One of the most challenging tasks for grassroots advocacy is in finding data to justify the relative importance of the cause one seeks to promote. In speaking with federal, state, and local legislators about a wide array of good causes, invariably the elected official will ask something like this: “how do I know that folks living in my area actually care about … [insert name of cause here].” Thankfully, for library advocates, a wonderful source of data measures is available to help quantify the actual degree to which the public at-large truly values public libraries.
The nationally-regarded Pew Research Center recently released a comprehensive survey entitled “How Americans Value Public Libraries in Their Communities.” Running from July until October 2013, a total of 6,224 individuals aged 16 or older were asked to share their thoughts about local public libraries. People included in this nationally representative sampling were asked a series of questions related to both their awareness and usage of local public libraries. Questions included queries such as:
- How often do you visit public libraries or bookmobiles in person?

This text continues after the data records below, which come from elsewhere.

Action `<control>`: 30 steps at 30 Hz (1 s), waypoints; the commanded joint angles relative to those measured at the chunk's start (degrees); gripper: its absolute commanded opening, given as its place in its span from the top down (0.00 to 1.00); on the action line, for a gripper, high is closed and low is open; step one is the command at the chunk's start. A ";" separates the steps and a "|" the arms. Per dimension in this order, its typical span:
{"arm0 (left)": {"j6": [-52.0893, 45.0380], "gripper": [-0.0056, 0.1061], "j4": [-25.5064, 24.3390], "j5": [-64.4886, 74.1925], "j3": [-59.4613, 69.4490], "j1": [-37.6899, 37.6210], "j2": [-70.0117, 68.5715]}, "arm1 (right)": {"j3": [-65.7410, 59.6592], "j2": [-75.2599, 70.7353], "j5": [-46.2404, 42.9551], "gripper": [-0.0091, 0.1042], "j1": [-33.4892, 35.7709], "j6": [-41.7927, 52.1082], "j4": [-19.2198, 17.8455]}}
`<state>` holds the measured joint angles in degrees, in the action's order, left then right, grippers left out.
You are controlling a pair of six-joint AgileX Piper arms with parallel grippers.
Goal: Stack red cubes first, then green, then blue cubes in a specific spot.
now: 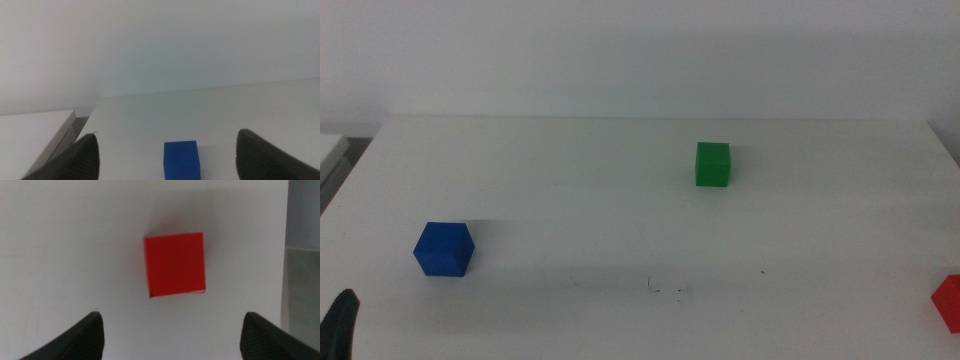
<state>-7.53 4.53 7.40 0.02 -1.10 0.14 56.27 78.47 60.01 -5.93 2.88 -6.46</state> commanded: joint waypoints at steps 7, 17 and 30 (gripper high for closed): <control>0.09 0.11 -0.19 -0.82 -0.02 0.05 -0.14 | 2.20 8.69 -3.99 0.28 -6.09 7.51 6.06; 0.09 0.11 -1.38 -0.82 -0.02 0.05 -0.14 | 2.08 14.50 -6.65 0.28 -6.09 8.96 4.10; 0.09 0.11 -1.38 -0.82 -0.02 0.05 -0.14 | 2.08 21.90 -8.25 0.36 -6.09 9.09 3.79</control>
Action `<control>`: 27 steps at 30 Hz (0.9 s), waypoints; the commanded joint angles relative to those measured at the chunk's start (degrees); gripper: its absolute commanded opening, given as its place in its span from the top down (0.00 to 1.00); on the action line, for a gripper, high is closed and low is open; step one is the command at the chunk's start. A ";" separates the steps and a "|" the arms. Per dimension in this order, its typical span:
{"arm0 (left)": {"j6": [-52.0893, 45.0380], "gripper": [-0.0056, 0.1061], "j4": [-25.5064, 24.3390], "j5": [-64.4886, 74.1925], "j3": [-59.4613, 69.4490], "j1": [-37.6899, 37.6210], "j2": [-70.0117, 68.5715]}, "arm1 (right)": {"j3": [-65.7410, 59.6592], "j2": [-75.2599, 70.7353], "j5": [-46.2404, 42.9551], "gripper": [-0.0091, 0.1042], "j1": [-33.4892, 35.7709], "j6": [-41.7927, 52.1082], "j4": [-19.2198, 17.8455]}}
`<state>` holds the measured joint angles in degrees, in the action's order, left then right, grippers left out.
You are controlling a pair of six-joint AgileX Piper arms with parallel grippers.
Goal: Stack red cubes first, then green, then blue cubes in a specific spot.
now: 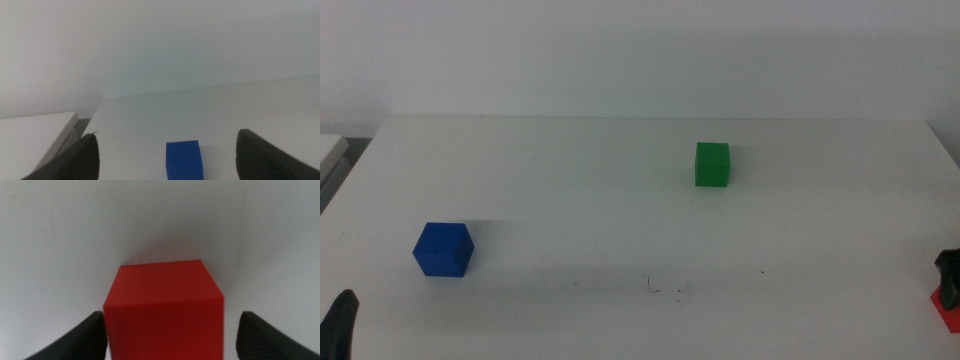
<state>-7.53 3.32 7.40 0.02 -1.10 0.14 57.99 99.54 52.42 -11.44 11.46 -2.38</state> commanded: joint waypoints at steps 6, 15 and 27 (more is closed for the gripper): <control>0.09 0.11 -0.17 -0.82 -0.02 0.05 -0.14 | 0.37 0.78 0.25 0.76 1.61 -3.39 -3.85; 0.09 0.11 -0.17 -0.82 -0.02 0.05 -0.14 | 10.86 -4.13 8.80 0.90 26.34 -30.78 -8.94; 0.09 0.11 -0.36 -0.82 -0.02 0.05 -0.14 | 41.13 18.19 16.22 0.90 50.57 -51.09 -4.08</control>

- Approximately how many miles from your home is the closest public library?
- What is the relative importance to you and your family of certain library services (like access to books, resources for research, programs and events, etc.)
- If your local public library closed, would that have a major impact, minor impact, or no impact on your community as a whole?
For LJ‘s coverage of the study, see “Libraries Still Inspire Positive Views, But See Shift to Online from In-Person Use“; LJ‘s infoDOCKET has highlights and links to the full report.
In assessing the responses from this pool of typical Americans, some truly astounding statistics emerged. There was near universal acceptance of the broad relevance and essential nature of public libraries. For instance, a full 95 percent of survey respondents felt that “the materials and resources available at public libraries play an important role in giving everyone a chance to succeed.” The same percentage of individuals indicated that “public libraries are important because they promote literacy and a love of reading.” Intriguingly, even as many question the continued relevance of public libraries in this age of ebooks and other non-traditional information sources, 94 percent of those questioned felt that “public libraries provide many services people would have a hard time finding elsewhere.”
The real take-away for me from these emphatic statements of support is that the American people still view public libraries as important public benefits within their home communities. Elected decision-makers absolutely must be made aware of these sentiments, given the host of competing funding priorities that they must juggle at budget time. Being able to share these sorts of dramatic data points—coupled with usage statistics and the number of library card holders for an advocate’s home public library system—would certainly help to illustrate why libraries deserve continued robust funding from governmental sources.
According to the Pew study, just over half (54 percent) of Americans ages 16 and older used a public library in some manner during the preceding 12 months, whether by visiting in person or through using a public library website. I can see these high usages statistics reflected in the continued growth in the number of both in-person visits and in the number of items check out for my home library system over the last several years. For the fiscal year-ended June 30, 3013, the Baltimore County (MD) Public Library had over 4.6 million in-person visits, and checked out nearly 10.7 million individual items. Even as the range of offerings within the library system’s collection has evolved over time, the use of its resources by the public at-large had continued on an upward trajectory.
A couple of final data points uncovered by the Pew researchers do a good job of illustrating the personal connection that public library advocates know exists between the libraries themselves and the people they serve. About 90 percent of survey respondents noted that “the closing of their local public library would have an impact on their community, with 63 percent saying it would have a “major” impact.” Of note, a full two-thirds (67 percent) of respondents indicated that the closing of their local public library would “personally” affect them and their families, including 29 percent who said it would have a major impact. Numbers like these do a far greater job in putting into perspective the relative value of public libraries. Now, the real trick will be for grassroots library advocates to deliver this message to key decision-makers—at all levels.